In order to be able to match the impedance, it is necessary to know the output resistance of the amplifier. In radio frequency amplifier circuits, there is usually a coil in the collector instead of a resistor. Actually, I don't understand why they only use coils. However, if a resistor is used, the voltage gain can be increased. Because Av=-gm.(Rc//RL).

That's not the main problem for now.I don't know how to calculate the output resistance if only the coil is connected to the collector.
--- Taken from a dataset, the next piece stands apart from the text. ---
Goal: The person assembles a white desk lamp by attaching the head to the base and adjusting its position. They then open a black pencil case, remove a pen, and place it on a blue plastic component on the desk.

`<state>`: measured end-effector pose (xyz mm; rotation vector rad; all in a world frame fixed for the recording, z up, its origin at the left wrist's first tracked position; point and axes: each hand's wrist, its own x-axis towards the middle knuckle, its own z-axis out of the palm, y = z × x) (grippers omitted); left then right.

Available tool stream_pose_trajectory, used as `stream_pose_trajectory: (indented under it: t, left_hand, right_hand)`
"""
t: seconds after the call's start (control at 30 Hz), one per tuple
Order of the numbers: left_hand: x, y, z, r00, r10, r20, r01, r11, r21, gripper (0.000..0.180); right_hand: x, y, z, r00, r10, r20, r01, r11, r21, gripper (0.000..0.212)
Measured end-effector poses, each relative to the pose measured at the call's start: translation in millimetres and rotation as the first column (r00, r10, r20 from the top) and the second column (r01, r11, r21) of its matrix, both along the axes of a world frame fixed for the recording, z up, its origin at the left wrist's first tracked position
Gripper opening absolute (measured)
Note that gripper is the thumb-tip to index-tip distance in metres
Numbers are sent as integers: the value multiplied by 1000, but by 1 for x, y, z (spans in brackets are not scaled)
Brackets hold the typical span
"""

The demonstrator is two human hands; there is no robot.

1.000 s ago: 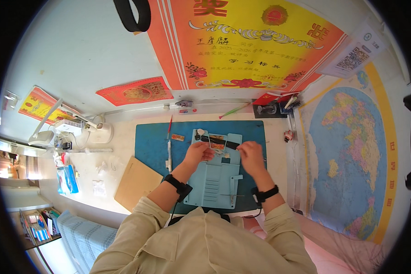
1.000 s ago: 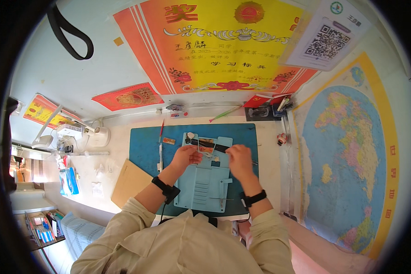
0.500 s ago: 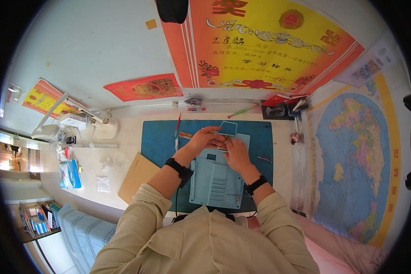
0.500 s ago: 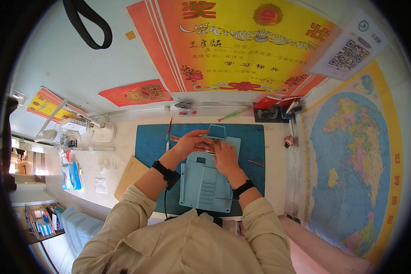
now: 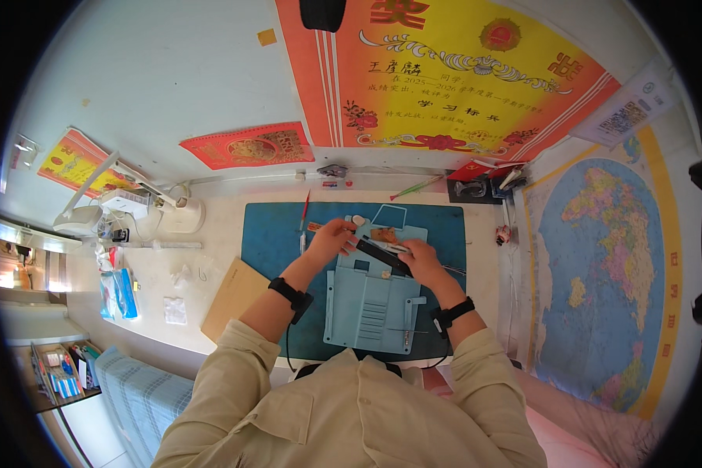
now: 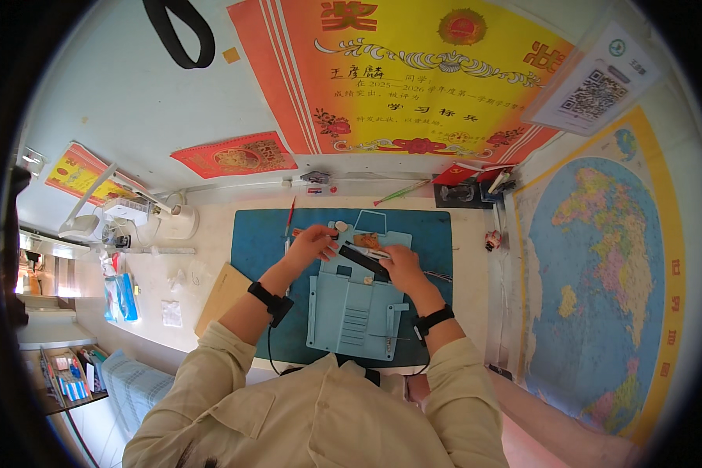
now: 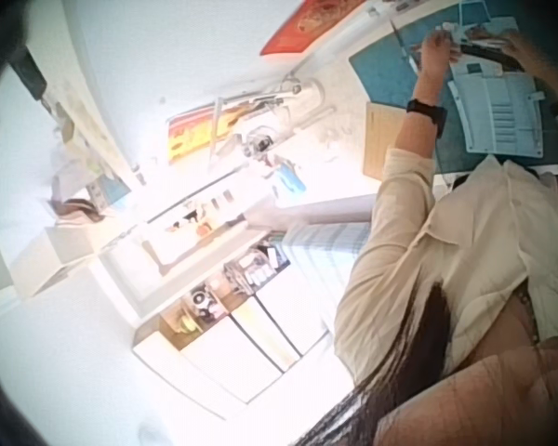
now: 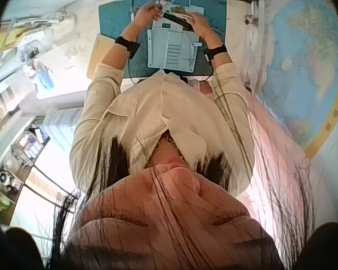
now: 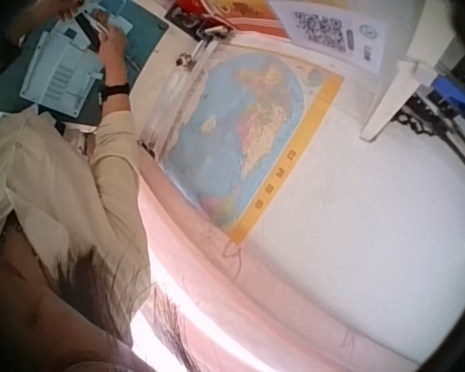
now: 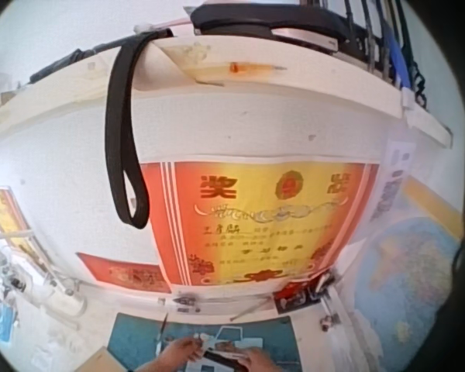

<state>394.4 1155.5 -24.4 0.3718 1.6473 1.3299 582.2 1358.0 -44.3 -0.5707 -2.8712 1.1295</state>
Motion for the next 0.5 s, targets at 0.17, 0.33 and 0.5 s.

enter image description here

Let the amplifier circuit be as in the picture. It is necessary to calculate the output resistance to match the impedance. If there was a resistor in the collector, it would be easy to calculate the output resistance. But I don't know what to do when there is a coil. I couldn't find any information about it on the internet. It just said somewhere that the output resistor can be found with Vce/Ic. I'm not sure if (this is true).In the circuit Vce=6V and Ic=13.4 mA . Vce/Ic=6/0.0134=461ohm . According to this calculation, the output resistance is 461 ohms. But when I connect a test source to the output of the amplifier and test it in the LTSpice program, the output resistance is 65 ohms at a frequency of 10 Mhz. Which of these calculations is correct? Maybe both are wrong. Help me. How do I calculate the output resistor?

  • 2
    \$\begingroup\$ Think about output impedance and the impedance of the inductor rather than resistance. What is the impedance of the inductor at 10MHz? \$\endgroup\$ Commented Apr 8, 2022 at 21:03
  • \$\begingroup\$ Why do you need to match the impedance? \$\endgroup\$ Commented Apr 8, 2022 at 21:10
  • \$\begingroup\$ kevin white,to be able to transfer maximum power when I connect a load to the output. \$\endgroup\$
    – OzGtZ t
    Commented Apr 8, 2022 at 21:49
  • \$\begingroup\$ Do you have the equations for this same output stage with only resistors? \$\endgroup\$
    – Voltage Spike
    Commented Apr 8, 2022 at 21:52
  • \$\begingroup\$ @voltaj spike I dont understand your question."If there is a resistor in the collector, how is the output resistance calculated?" Are you asking this? \$\endgroup\$
    – OzGtZ t
    Commented Apr 8, 2022 at 22:05

1 Answer 1


In order to be able to match the impedance ...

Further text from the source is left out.